Wednesday, June 30, 2010

Viacom v. YouTube, Part I

Last week, the Southern District of New York ruled in favor of YouTube in the Viacom case. In deciding Cross-Motions for Summary Judgment, the Court held that YouTube is protected under the “safe harbor” provision of section 512(c) of the Copyright Act.

See Opinion here.

While a lot of credit is given to YouTube for having removed the specific videos requested following the DMCA notice, there are some troubling aspects to this decision.

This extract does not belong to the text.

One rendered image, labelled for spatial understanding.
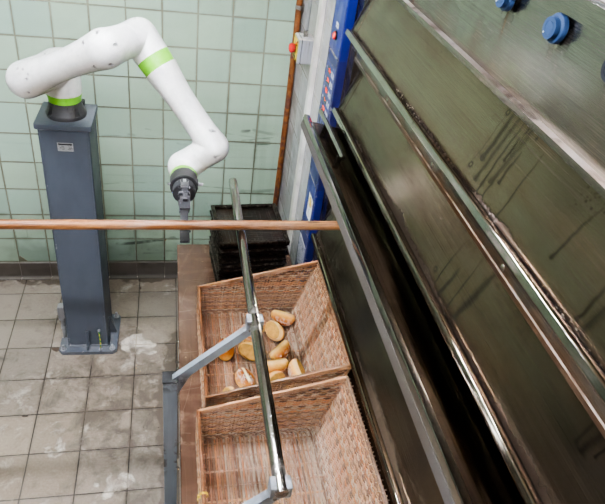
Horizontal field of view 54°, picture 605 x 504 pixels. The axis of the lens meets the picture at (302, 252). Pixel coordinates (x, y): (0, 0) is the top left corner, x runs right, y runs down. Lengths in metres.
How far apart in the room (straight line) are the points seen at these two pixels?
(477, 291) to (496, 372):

First, the critical question for the Court was whether the service provider has actual knowledge or “in the absence of such knowledge, is not aware of facts or circumstances from which infringing activity is apparent” is meant to be a general awareness of infringements or a specific infringement of individual items. (The quote is not from the opinion but from the actual statute 512(c)(1)(A)(ii).)

The Court then goes on to discuss the “red flag” test in the legislative history of the Senate and House Reports – “whether infringing activity would have been apparent to a reasonable person operating under the same or similar circumstances – an objective standard should be used.” (See Opinion at page 10.)

Later in the legislative history, an example of a red flag would be a directory that typically uses the terms “pirate” “bootleg” or other slang terms in their URL and header information to make their illegal purpose obvious to other Internet users. (See Opinion at page 12.) This avoids “discriminating judgments about potential copyright infringement from online editors and catalogers creating search information. (See Opinion at Page 13.)

The legislative history concludes that awareness “should typically be imputed to a directory provider only with respect to pirate sites or in similarly obvious and conspicuous circumstances, and not simply because the provider viewed an infringing site during the course of assembling the directory.” (See Opinion at Page 15.)

This leads the Court to the decision that there must be more than mere knowledge of infringement in general but specific and identifiable infringement for individual items. The Court relies on the Perfect 10 case regarding DMCA notification where the Court will refuse to shift the burden from copyright owner to provider. This gives the impression that the burden will never shift. This may produce a much more chilling effect than, I think, the Court may have intended. This gives copyright owners no incentive to provide their content online. I do believe that it is possible some people may label materials “pirated” but most people are smart enough to avoid such a keyword that would raise a “red flag.”

However, would the circumstances be different if Viacom and/or others did not allow their content to be reproduced on the Internet. Could the red flag and general and specific awareness be implied from the well-known fact that the content provider does not permit the reproduction of its material for media online?

Could the simple solution be a campaign informing the public and/or a specific letter to YouTube claiming that all episodes of Show X are not available on the Internet or streaming media? Any copies in said form are unauthorized infringing copies for which no user has permission. Would this be the criteria necessary for specific knowledge for any individual posting?